東京は知事を始め、「自分たちの稼ぎで日本中を養ってやっている」
と思っているが、仕組みがあるから人が集まってきているので、分離独立しなければならないような時には、情報や物流に滞りが生じているだろうから、東京から人が出て、多くの人は故郷に向かうだろう。もともと東京は、地方からの人と物で支えられている。
なぜ、近畿だけが喜んで独立すると考えられるかと言えば、近畿には国家運営の経験と伝統があるからだ。
現在の経済規模から言えば、中部名古屋も、九州も、十分力があるが、意識の問題として、歴史的に二番手思考だから、経済の軸が中央に向いている。
近畿が衰退しているのは、東京から統制され、勝手なことができないうちに、近畿の経済と情報の主力が、すべて東京に移ってしまっているからだ。今、もし、「各地が自己責任で独り立ちしてください」
と、言われたら、「よっしゃ!」と、大喜びするだろう。
近畿の力を奪った張本人は、東京を支配する薩長勢だ。
明治維新も、明治や戦後の成長も、薩長が成し遂げたように見えるが、実は近畿の力だ。
明治維新は朝廷の権威を利用し、全国民を戦争に駆り出せた力も律令による国民管理であり、徳川幕府もそれを利用していた。
日本経済の中心は、今では東京勢のように見えるが、本を正せばみな関西勢だ。
薩長勢が中央に居座ってやった政治は、徹底した中央集権であり、これは、支配されてきた者のトラウマ、「政治は権力行使」から出たものだ。
つまり、被害者意識で政治をすると独裁になりやすい。
ソ連、中国、北朝鮮、ポルポト・・・の例を挙げるまでもなく、押さえられて来ると、上意下達の管理が政治だと勘違いする。
日本が、最も成功した共産主義だと言われたのは、歴史的な被支配者の側が国を支配したからだ。
日本の中では、近畿は中国のように長子的な性質を持ち、薩長は弟妹型の性質がある。
弟妹型は、元気が良いが無鉄砲であり、失敗に懲りずに、強い相手の力を利用する。
(薩長は欧米と戦って負けると、直ちにその相手から戦力を導入した)
九州や中四国は独立すると、とりあえずどこに付くか考えるだろう。
共産主義の失敗は、主義の失敗ではなく、支配した者の資質の問題が大きい。
ソ連がそうであったように、上からの統制管理は、支配される者の自立心と活力を奪う。
今の日本の停滞は、中央からの交付金の餌をもらって生きる家畜根性に成り下がったからであり、バラマキはその末期症状だ。
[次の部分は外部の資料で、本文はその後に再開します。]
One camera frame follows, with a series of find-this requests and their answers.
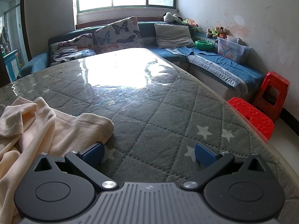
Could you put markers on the blue fleece blanket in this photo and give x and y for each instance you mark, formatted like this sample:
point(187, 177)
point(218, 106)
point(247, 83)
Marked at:
point(210, 56)

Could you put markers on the blue corner sofa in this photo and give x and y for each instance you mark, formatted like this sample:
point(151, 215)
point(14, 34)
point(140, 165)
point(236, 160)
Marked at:
point(147, 30)

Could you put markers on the tall red plastic stool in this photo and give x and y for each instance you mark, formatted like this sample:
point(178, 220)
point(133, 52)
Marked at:
point(276, 81)

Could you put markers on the low red plastic stool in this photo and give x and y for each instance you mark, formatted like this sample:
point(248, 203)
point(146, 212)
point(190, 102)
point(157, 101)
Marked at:
point(252, 114)

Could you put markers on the teal and white cabinet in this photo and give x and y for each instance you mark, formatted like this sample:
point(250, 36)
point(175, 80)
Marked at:
point(11, 63)

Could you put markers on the grey quilted star tablecloth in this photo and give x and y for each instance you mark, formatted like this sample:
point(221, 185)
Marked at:
point(163, 121)

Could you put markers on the cream knit garment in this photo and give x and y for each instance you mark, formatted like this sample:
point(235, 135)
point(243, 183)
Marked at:
point(46, 133)

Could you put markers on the green bowl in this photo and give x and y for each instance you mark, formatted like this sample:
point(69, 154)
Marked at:
point(203, 45)

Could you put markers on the square butterfly print pillow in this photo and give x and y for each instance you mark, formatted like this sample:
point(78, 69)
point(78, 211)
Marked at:
point(116, 35)

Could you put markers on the grey pillow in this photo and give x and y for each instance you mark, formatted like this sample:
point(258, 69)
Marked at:
point(172, 36)

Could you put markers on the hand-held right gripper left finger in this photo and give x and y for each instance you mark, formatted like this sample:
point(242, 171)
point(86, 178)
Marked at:
point(94, 152)

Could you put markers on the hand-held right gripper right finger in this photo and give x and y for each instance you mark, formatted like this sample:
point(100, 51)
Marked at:
point(205, 155)

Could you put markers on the pink and green plush toy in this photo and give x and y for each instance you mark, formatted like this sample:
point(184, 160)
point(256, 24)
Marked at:
point(190, 23)

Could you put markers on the panda plush toy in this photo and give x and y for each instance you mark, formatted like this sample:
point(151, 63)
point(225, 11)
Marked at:
point(169, 16)

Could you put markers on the brown teddy bear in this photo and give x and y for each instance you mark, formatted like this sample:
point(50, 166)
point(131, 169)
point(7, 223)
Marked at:
point(218, 31)

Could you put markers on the long butterfly print pillow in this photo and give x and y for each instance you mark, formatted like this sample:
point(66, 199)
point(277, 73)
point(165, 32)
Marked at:
point(70, 49)

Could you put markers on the clear plastic storage box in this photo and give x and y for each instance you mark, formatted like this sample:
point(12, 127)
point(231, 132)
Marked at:
point(231, 50)

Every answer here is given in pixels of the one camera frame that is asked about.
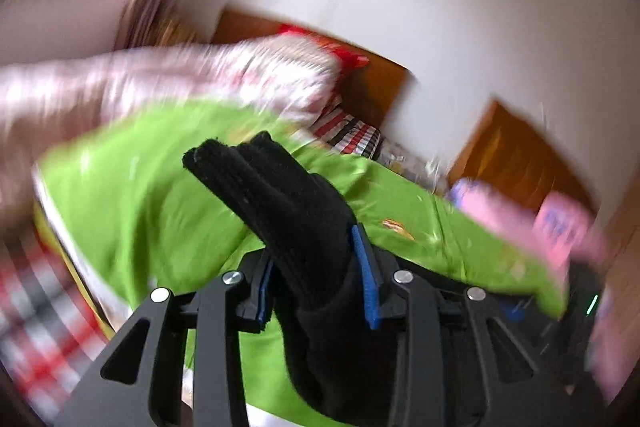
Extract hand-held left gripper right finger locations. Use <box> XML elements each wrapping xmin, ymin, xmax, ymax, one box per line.
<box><xmin>351</xmin><ymin>223</ymin><xmax>606</xmax><ymax>427</ymax></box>

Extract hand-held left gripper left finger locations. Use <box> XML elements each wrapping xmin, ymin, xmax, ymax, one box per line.
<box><xmin>55</xmin><ymin>252</ymin><xmax>275</xmax><ymax>427</ymax></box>

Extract black pants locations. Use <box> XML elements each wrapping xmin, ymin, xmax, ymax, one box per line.
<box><xmin>181</xmin><ymin>132</ymin><xmax>401</xmax><ymax>427</ymax></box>

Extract folded pink quilt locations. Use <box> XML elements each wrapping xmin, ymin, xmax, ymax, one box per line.
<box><xmin>532</xmin><ymin>189</ymin><xmax>608</xmax><ymax>258</ymax></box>

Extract nightstand with floral cloth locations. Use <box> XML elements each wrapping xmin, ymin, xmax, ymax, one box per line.
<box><xmin>375</xmin><ymin>139</ymin><xmax>451</xmax><ymax>192</ymax></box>

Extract red checkered bed sheet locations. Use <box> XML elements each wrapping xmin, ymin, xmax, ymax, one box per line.
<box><xmin>310</xmin><ymin>104</ymin><xmax>383</xmax><ymax>158</ymax></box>

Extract green cloth with white edge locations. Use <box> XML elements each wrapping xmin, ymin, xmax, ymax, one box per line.
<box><xmin>32</xmin><ymin>99</ymin><xmax>571</xmax><ymax>427</ymax></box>

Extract padded orange wooden headboard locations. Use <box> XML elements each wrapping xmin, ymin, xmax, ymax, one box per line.
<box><xmin>447</xmin><ymin>99</ymin><xmax>601</xmax><ymax>218</ymax></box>

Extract plain brown wooden headboard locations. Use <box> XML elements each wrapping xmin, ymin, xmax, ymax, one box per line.
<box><xmin>212</xmin><ymin>9</ymin><xmax>413</xmax><ymax>128</ymax></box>

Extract red plaid cloth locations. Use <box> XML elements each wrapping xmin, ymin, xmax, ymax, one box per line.
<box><xmin>0</xmin><ymin>232</ymin><xmax>108</xmax><ymax>413</ymax></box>

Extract red patterned pillow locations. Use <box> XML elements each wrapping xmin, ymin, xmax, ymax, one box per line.
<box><xmin>277</xmin><ymin>24</ymin><xmax>371</xmax><ymax>70</ymax></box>

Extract pale pink floral quilt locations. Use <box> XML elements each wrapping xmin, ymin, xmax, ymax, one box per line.
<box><xmin>0</xmin><ymin>34</ymin><xmax>341</xmax><ymax>218</ymax></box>

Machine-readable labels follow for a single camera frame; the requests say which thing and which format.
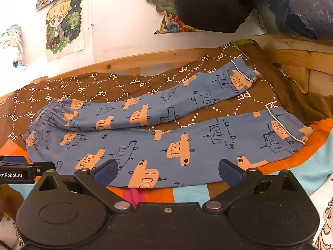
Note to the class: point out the white wall pipe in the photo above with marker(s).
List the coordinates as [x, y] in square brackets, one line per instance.
[91, 31]

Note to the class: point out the cartoon character wall poster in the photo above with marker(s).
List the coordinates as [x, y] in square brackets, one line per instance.
[65, 23]

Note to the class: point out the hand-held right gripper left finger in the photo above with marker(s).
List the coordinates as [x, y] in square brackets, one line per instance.
[106, 174]

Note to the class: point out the pale curled wall poster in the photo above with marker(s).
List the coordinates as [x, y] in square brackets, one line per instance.
[11, 47]

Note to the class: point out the blue car print pants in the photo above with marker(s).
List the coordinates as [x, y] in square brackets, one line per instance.
[156, 148]

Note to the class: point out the blue plastic bag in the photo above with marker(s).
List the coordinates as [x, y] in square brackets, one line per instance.
[301, 7]

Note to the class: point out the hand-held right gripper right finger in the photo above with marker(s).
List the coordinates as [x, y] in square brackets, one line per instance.
[230, 174]

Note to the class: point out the black hanging cloth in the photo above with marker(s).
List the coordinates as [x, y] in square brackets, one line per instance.
[213, 5]

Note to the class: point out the colourful printed bed sheet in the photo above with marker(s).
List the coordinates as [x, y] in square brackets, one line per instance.
[299, 161]

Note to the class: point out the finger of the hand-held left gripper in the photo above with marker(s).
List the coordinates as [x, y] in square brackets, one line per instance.
[13, 159]

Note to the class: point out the wooden bed frame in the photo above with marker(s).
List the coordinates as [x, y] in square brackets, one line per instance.
[156, 57]

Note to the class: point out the brown patterned quilt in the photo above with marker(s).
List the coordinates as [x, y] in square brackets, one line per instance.
[109, 83]
何事も、何とかしなければと言う話が起きれば、すぐ、お上からの施しの話になるが、もし自分たちだけで何とかしなければならなくなれば、人間も地域も、強い活力を発揮する。
戦後の闇市ではないが、お上の統制が無い時の方が、商売は盛んになる。楽市楽座、中国だって開放政策で成功した。